PROBLEM TO WORK ON
Search the records below for the word "single". Pull out each line that has it.
########################################
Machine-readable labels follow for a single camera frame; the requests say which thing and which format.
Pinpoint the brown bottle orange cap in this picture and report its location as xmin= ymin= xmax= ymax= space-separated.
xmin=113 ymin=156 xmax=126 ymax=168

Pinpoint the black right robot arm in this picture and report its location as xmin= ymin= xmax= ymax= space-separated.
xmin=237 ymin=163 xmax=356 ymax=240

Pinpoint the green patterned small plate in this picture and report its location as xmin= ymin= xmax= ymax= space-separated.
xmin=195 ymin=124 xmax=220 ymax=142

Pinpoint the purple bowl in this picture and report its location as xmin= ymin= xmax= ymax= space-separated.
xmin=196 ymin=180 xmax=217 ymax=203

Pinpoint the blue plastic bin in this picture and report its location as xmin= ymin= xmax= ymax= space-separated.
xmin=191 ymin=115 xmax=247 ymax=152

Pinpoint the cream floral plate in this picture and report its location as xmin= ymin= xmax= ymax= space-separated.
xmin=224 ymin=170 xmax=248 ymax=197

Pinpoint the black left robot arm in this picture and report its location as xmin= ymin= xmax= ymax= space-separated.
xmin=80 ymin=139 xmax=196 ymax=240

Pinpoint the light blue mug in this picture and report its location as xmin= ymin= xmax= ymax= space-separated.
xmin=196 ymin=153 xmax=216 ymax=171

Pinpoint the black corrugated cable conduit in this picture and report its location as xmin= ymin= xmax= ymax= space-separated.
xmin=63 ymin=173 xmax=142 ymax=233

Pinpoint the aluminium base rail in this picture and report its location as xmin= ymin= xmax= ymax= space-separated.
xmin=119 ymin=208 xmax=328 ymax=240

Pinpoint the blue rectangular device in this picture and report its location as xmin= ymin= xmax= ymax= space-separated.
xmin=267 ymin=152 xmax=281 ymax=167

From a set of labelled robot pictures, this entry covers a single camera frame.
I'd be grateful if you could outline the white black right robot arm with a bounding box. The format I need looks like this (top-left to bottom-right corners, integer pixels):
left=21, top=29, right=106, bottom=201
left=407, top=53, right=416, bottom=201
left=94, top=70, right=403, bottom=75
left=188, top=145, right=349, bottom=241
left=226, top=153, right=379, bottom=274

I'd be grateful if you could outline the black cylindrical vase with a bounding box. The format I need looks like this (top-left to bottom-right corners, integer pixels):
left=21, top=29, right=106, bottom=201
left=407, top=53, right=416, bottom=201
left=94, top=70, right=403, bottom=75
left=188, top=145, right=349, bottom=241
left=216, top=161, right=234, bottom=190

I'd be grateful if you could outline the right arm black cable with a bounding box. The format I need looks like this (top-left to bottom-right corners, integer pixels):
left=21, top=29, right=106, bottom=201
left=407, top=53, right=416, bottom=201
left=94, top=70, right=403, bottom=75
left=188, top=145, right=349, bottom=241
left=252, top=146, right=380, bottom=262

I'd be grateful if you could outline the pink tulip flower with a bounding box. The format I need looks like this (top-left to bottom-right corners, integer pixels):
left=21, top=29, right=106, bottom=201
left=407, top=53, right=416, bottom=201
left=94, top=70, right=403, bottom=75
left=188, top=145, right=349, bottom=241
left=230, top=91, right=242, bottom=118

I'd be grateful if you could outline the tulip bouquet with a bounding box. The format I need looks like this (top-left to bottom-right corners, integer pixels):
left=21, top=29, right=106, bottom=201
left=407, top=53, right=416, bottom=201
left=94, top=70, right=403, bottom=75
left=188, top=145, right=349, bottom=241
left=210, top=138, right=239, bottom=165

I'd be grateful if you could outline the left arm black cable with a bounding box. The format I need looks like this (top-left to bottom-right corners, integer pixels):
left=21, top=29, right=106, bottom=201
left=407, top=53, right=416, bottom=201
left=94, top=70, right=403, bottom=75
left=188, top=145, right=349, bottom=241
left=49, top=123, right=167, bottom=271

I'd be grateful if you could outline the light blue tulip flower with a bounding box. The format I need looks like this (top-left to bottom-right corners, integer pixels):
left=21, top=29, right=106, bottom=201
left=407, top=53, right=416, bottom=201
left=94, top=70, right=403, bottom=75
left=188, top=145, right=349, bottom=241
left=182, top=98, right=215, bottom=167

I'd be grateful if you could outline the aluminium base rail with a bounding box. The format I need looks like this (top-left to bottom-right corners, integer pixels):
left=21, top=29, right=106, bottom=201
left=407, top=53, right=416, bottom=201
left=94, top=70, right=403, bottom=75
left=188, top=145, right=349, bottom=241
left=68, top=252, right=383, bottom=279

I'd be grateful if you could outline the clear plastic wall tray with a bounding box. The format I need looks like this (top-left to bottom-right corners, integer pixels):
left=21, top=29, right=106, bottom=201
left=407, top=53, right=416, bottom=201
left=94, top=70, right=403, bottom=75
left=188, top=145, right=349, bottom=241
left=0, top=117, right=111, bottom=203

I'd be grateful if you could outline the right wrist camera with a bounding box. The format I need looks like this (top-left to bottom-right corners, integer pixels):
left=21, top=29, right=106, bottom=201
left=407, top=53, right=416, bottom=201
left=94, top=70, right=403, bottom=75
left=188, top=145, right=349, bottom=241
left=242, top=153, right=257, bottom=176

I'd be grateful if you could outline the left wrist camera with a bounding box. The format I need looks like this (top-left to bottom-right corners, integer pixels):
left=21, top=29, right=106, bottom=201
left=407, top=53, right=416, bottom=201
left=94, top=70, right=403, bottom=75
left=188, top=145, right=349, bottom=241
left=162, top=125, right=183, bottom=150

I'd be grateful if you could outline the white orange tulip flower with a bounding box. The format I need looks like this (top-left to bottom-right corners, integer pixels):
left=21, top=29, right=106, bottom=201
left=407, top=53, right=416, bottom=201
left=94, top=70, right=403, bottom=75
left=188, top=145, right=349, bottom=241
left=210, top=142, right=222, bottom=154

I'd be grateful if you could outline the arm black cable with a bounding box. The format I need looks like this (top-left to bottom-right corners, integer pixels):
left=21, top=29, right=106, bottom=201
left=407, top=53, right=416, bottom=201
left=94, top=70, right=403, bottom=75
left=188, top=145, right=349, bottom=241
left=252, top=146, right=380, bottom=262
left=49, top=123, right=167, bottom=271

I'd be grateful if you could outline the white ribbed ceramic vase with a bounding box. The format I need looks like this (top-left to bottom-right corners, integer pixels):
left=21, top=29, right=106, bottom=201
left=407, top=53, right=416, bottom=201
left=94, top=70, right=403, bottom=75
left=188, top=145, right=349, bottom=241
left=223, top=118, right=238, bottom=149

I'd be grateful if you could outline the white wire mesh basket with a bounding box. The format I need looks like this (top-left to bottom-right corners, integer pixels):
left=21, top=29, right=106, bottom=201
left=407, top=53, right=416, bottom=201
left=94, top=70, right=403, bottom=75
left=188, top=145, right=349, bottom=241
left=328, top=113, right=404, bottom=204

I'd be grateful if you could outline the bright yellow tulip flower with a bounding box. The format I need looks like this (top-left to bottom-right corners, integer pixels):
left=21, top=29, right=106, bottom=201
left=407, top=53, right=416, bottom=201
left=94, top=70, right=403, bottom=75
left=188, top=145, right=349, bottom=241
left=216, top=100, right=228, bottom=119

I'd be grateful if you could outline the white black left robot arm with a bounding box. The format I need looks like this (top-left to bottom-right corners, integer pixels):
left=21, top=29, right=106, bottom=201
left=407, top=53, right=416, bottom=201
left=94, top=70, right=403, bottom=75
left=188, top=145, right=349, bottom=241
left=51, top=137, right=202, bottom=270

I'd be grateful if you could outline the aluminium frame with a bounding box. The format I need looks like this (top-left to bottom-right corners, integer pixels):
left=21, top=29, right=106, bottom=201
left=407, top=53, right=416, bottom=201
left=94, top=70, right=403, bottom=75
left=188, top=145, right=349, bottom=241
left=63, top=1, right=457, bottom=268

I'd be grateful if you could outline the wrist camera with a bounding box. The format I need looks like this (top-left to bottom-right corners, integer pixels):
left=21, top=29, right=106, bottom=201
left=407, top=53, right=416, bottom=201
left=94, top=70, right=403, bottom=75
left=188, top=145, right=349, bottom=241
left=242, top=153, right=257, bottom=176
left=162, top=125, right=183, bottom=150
########################################
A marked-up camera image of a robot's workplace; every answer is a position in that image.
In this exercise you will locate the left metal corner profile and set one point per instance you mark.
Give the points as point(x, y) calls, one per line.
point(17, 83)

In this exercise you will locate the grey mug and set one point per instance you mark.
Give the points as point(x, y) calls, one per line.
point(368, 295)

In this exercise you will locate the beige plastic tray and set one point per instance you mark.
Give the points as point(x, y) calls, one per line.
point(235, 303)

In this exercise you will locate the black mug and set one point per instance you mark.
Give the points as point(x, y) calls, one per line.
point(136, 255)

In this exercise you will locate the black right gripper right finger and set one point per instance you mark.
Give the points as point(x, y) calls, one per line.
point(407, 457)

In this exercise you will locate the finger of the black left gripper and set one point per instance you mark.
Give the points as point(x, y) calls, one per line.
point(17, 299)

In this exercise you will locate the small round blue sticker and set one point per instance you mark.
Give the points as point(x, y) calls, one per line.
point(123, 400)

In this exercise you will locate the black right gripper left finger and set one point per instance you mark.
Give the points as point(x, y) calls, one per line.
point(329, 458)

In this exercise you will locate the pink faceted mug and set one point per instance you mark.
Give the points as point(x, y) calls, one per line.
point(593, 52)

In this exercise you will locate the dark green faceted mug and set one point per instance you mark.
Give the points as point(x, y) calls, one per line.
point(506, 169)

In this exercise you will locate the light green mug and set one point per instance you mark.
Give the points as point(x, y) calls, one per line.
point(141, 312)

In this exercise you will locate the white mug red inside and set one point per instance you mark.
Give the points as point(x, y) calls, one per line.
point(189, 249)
########################################
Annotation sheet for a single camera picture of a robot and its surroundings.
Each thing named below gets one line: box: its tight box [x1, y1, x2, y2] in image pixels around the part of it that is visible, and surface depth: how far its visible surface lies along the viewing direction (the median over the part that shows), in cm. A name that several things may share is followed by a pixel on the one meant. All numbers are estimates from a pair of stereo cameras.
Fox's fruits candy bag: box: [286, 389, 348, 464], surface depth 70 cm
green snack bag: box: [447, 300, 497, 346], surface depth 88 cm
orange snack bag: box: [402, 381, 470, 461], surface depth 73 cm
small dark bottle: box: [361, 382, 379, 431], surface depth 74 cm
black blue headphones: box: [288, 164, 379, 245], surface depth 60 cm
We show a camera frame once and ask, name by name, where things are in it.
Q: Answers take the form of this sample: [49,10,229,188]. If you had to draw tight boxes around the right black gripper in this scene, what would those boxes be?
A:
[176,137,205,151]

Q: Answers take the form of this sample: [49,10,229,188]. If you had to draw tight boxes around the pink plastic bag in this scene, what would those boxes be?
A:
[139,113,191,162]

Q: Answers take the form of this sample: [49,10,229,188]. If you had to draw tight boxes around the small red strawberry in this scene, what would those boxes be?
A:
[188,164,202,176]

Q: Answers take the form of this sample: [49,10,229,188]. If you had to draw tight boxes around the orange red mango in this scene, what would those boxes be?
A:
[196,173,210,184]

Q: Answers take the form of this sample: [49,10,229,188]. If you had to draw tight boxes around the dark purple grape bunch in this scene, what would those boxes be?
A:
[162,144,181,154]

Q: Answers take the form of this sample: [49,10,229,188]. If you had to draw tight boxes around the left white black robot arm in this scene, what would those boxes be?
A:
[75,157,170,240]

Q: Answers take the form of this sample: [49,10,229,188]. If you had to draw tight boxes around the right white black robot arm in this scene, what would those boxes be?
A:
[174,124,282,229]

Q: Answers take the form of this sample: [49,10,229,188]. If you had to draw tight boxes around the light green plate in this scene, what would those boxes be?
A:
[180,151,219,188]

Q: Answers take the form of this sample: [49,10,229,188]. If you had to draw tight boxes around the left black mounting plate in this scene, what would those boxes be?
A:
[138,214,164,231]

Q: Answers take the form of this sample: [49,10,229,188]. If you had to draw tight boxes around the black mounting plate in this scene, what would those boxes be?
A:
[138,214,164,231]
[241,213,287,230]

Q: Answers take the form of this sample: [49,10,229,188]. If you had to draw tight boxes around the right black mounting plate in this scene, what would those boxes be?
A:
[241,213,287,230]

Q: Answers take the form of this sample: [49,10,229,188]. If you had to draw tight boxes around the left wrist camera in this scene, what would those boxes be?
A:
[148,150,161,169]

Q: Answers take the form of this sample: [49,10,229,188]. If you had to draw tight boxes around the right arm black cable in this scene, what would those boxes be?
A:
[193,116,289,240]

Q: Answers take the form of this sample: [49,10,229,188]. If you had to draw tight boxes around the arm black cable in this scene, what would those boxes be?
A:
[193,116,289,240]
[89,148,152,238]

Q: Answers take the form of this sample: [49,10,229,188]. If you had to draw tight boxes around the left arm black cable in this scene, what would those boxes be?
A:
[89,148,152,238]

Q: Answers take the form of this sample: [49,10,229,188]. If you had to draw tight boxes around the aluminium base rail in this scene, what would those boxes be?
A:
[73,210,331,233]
########################################
ANSWER TO THE EXERCISE
Machine-readable labels follow for a single camera frame; the requests say which thing and which format.
From a set of labelled robot pictures, this entry covers a single camera frame.
Annotation sheet for a single camera picture of a robot and its surroundings.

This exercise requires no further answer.